SESSION ORDINAIRE DE 2013-2014

Enregistré à la Présidence du Sénat le 21 novembre 2013

PROJET DE LOI

autorisant la ratification de l' accord sur la création d'un espace aérien commun entre l' Union européenne et ses États membres et la République de Moldavie ,

PRÉSENTÉ

au nom de M. Jean-Marc AYRAULT,

Premier ministre

Par M. Laurent FABIUS,

ministre des affaires étrangères

(Envoyé à la commission des affaires étrangères, de la défense et des forces armées, sous réserve de la constitution éventuelle d'une commission spéciale dans les conditions prévues par le Règlement.)

EXPOSÉ DES MOTIFS

Mesdames, Messieurs,

L'Union européenne, ses États membres et la République de Moldavie ont signé le 26 juin 2012 un accord sur la création d'un espace aérien commun.
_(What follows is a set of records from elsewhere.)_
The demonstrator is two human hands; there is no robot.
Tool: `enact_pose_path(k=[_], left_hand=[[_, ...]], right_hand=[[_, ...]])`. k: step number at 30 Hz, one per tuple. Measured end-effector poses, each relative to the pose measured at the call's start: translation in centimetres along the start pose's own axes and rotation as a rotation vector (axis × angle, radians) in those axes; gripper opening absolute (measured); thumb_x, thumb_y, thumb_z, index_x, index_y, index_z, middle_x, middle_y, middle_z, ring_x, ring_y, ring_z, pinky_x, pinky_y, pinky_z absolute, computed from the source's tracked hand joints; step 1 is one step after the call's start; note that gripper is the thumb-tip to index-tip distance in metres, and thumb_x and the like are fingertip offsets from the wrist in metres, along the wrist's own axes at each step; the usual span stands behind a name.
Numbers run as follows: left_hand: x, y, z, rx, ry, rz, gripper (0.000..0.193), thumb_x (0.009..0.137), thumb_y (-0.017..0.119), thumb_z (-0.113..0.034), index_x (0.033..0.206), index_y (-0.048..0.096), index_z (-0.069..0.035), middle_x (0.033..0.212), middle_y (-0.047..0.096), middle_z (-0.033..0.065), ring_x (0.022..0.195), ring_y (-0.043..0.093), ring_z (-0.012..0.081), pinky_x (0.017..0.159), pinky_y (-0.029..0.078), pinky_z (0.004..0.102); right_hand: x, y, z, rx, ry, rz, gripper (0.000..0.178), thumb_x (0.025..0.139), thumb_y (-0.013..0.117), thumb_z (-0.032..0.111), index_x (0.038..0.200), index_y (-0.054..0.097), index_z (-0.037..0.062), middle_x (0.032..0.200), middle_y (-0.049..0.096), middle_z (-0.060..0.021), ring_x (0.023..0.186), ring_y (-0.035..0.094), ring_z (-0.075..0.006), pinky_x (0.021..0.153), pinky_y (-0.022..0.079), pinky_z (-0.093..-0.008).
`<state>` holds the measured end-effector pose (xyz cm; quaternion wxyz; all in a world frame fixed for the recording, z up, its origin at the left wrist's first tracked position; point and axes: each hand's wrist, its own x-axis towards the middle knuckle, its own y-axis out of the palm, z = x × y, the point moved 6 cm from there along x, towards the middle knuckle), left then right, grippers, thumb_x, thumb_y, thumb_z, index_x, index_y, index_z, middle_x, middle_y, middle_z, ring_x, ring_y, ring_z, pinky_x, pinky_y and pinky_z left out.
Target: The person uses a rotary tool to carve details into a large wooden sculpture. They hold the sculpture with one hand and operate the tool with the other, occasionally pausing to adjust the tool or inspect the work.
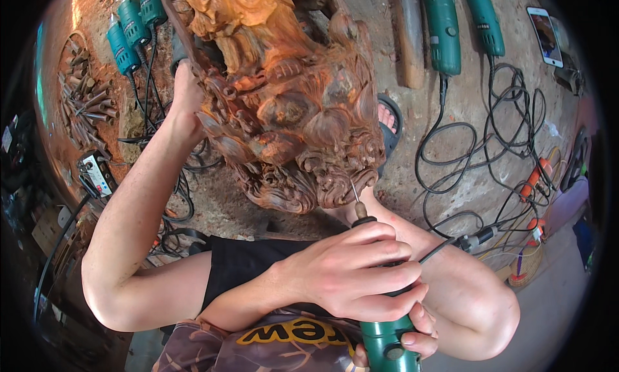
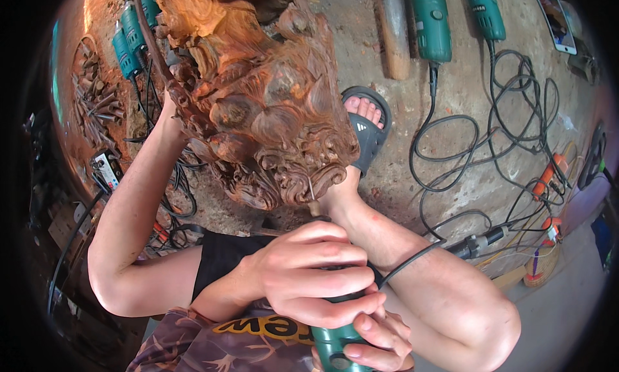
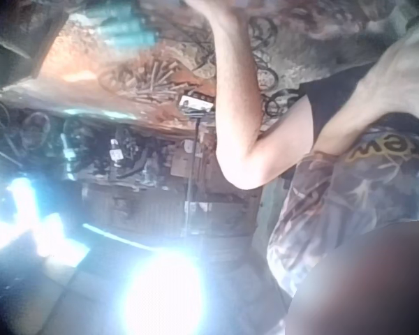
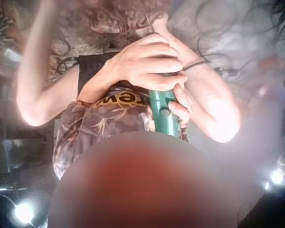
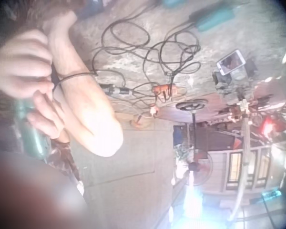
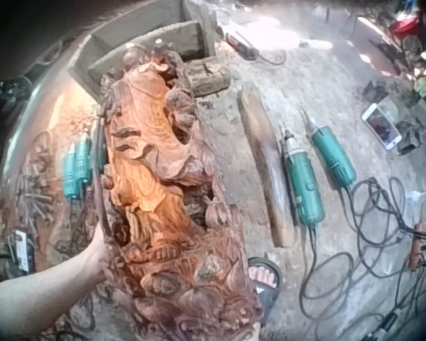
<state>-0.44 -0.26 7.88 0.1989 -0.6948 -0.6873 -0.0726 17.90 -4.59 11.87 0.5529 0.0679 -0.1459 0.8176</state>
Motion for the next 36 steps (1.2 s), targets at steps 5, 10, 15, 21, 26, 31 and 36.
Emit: enact_pose_path(k=[5,10,15,21,26,31,36], left_hand=[[2.3,1.2,-1.0,0.001,0.087,-0.023,0.028,0.089,0.079,-0.018,0.115,0.075,-0.012,0.110,0.072,0.0104,0.085,0.071,0.0197,0.068,0.060,0.0305],[2.5,0.6,0.4,0.105,0.218,-0.090,0.033,0.093,0.072,-0.028,0.122,0.074,-0.013,0.119,0.072,0.0139,0.088,0.071,0.0206,0.075,0.061,0.0328],[1.8,0.1,1.2,0.078,0.206,-0.219,0.034,0.095,0.066,-0.029,0.124,0.074,-0.011,0.118,0.074,0.0185,0.089,0.073,0.0245,0.072,0.060,0.0311],[1.0,1.0,2.3,0.110,0.297,-0.435,0.035,0.101,0.070,-0.021,0.135,0.063,-0.017,0.119,0.077,0.0143,0.085,0.078,0.0231,0.059,0.054,0.0265],[0.2,0.3,2.5,0.147,0.273,-0.457,0.041,0.097,0.075,-0.015,0.135,0.062,-0.020,0.120,0.077,0.0106,0.088,0.078,0.0248,0.064,0.054,0.0298],[-0.3,0.1,2.8,0.207,0.340,-0.392,0.043,0.097,0.076,-0.012,0.136,0.060,-0.021,0.120,0.078,0.0083,0.087,0.077,0.0231,0.063,0.053,0.0297],[-0.4,0.7,2.7,0.221,0.300,-0.444,0.042,0.098,0.077,-0.015,0.136,0.060,-0.021,0.119,0.078,0.0070,0.085,0.077,0.0217,0.060,0.053,0.0294]], right_hand=[[3.3,-3.0,0.0,-0.025,-0.037,0.058,0.069,0.080,0.095,0.033,0.132,0.060,0.0030,0.149,0.057,-0.0275,0.126,0.066,-0.0414,0.102,0.056,-0.0489],[5.2,-3.5,-0.6,-0.032,-0.040,0.094,0.069,0.081,0.095,0.034,0.132,0.061,0.0019,0.147,0.057,-0.0285,0.125,0.066,-0.0415,0.101,0.056,-0.0481],[5.9,-3.1,-1.4,-0.054,-0.009,0.100,0.069,0.081,0.094,0.035,0.132,0.061,0.0009,0.146,0.058,-0.0295,0.123,0.067,-0.0415,0.100,0.057,-0.0474],[6.1,-2.6,-1.8,-0.056,0.020,0.117,0.069,0.081,0.094,0.035,0.131,0.062,-0.0004,0.144,0.059,-0.0306,0.121,0.068,-0.0416,0.098,0.057,-0.0465],[6.1,-1.9,-1.8,-0.044,0.029,0.096,0.069,0.082,0.094,0.036,0.131,0.063,-0.0015,0.142,0.060,-0.0316,0.119,0.069,-0.0416,0.097,0.058,-0.0458],[5.5,-0.8,-1.5,-0.030,0.038,0.084,0.069,0.082,0.093,0.036,0.131,0.064,-0.0026,0.140,0.061,-0.0326,0.118,0.070,-0.0417,0.095,0.058,-0.0451],[5.1,-0.5,-1.6,-0.021,0.045,0.084,0.070,0.082,0.093,0.037,0.131,0.064,-0.0036,0.139,0.061,-0.0336,0.116,0.071,-0.0417,0.094,0.059,-0.0444]])
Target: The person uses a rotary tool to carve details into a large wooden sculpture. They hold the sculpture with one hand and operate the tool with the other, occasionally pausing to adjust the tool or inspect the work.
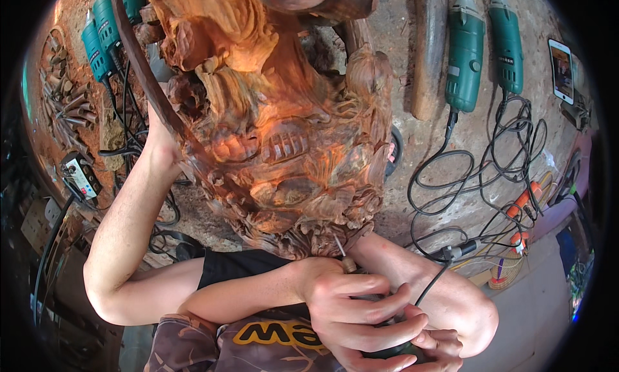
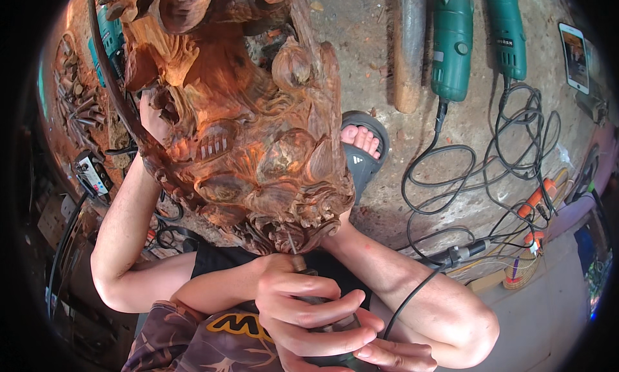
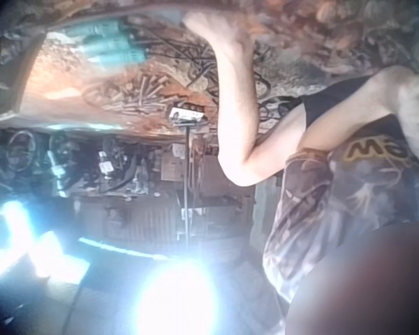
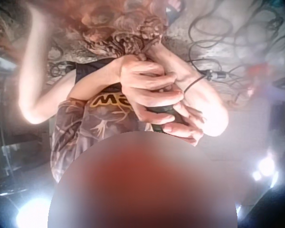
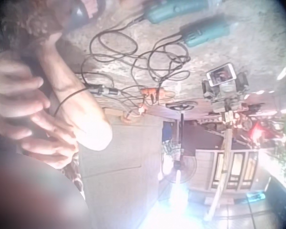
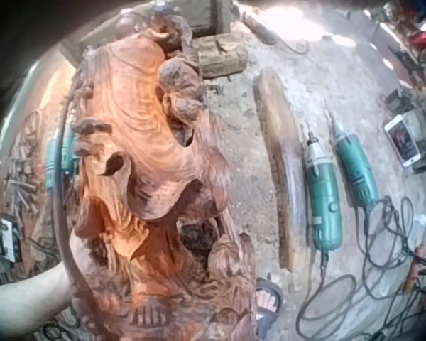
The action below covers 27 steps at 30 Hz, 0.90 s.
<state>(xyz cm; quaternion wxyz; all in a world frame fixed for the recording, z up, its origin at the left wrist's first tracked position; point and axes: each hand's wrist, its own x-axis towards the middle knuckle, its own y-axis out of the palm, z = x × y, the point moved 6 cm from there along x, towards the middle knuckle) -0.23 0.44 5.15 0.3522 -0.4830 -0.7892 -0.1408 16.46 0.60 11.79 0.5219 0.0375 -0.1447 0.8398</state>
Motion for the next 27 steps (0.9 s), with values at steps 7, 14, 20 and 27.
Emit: enact_pose_path(k=[7,14,20,27], left_hand=[[1.2,-0.1,0.5,-0.112,0.004,0.041,0.038,0.100,0.076,-0.017,0.134,0.060,-0.020,0.116,0.080,0.0098,0.084,0.078,0.0226,0.062,0.056,0.0296],[0.7,0.2,0.5,-0.154,-0.055,0.032,0.027,0.103,0.068,-0.022,0.129,0.061,-0.018,0.114,0.080,0.0161,0.079,0.079,0.0264,0.053,0.055,0.0270],[1.0,-0.1,0.7,-0.180,-0.032,0.137,0.032,0.098,0.068,-0.026,0.125,0.069,-0.011,0.114,0.076,0.0193,0.085,0.076,0.0278,0.067,0.060,0.0306],[2.5,0.7,-1.7,-0.217,-0.052,0.217,0.029,0.096,0.071,-0.018,0.121,0.073,-0.003,0.112,0.075,0.0185,0.097,0.078,0.0309,0.082,0.067,0.0373]], right_hand=[[0.1,-1.1,-0.1,-0.002,0.011,-0.007,0.070,0.083,0.093,0.038,0.131,0.065,-0.0051,0.136,0.062,-0.0350,0.114,0.072,-0.0418,0.092,0.059,-0.0433],[0.0,-1.9,-0.4,0.004,0.018,0.006,0.070,0.083,0.092,0.038,0.130,0.066,-0.0066,0.134,0.063,-0.0364,0.112,0.073,-0.0419,0.090,0.060,-0.0423],[-0.1,-2.2,-1.0,0.006,0.013,0.020,0.071,0.084,0.092,0.039,0.130,0.067,-0.0079,0.132,0.064,-0.0375,0.110,0.075,-0.0419,0.089,0.060,-0.0415],[0.4,-2.6,-0.2,0.051,-0.042,0.073,0.071,0.084,0.092,0.040,0.130,0.068,-0.0094,0.130,0.065,-0.0389,0.107,0.076,-0.0420,0.087,0.061,-0.0404]])
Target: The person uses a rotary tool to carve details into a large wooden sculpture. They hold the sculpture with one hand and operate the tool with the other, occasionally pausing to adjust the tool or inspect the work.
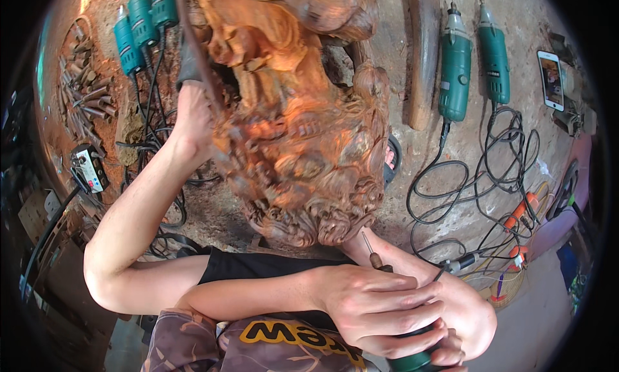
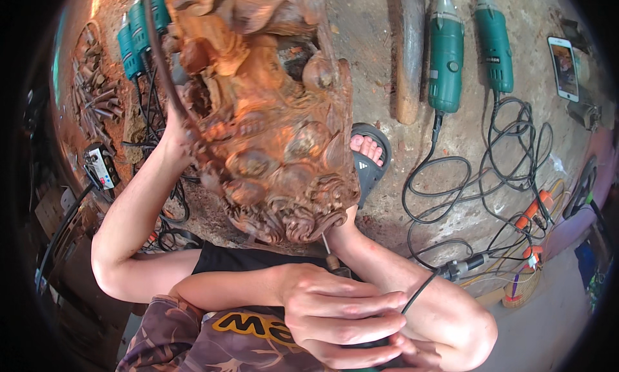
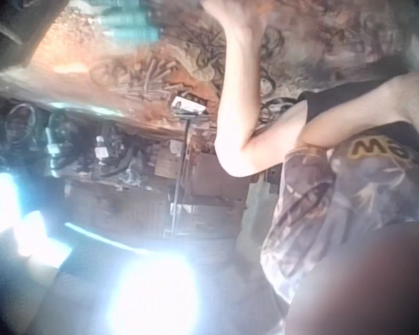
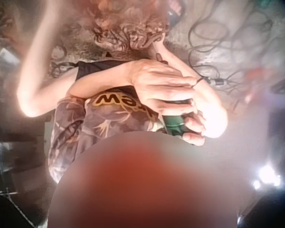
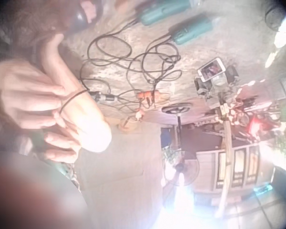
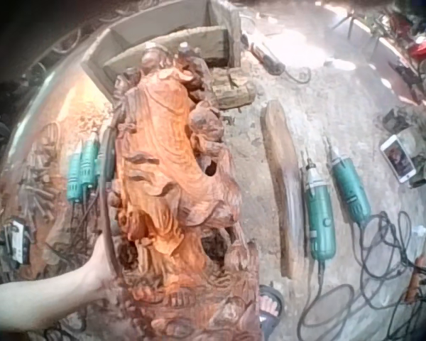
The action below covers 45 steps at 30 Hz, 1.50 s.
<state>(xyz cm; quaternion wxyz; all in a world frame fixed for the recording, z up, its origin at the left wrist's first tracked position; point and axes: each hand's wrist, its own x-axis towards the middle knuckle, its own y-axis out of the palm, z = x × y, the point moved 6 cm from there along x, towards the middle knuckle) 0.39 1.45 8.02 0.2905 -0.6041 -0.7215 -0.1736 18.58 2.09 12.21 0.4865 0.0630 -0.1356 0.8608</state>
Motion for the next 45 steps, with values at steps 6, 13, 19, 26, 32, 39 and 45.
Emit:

I - Contexte de l'accord avec la République de Moldavie

L'accord sur la création d'un espace aérien commun avec la République de Moldavie s'inscrit dans le cadre de la « feuille de route » adoptée par le Conseil de l'Union européenne en juin 2005 qui vise à développer la politique extérieure de l'Union européenne dans le domaine de l'aviation civile.

Un des objectifs de cette politique est la création d'espaces aériens communs avec les pays de la politique européenne de voisinage afin, d'une part, de faciliter les déplacements et favoriser les échanges et, d'autre part, d'harmoniser les règles applicables au transport aérien sur la base de la législation européenne.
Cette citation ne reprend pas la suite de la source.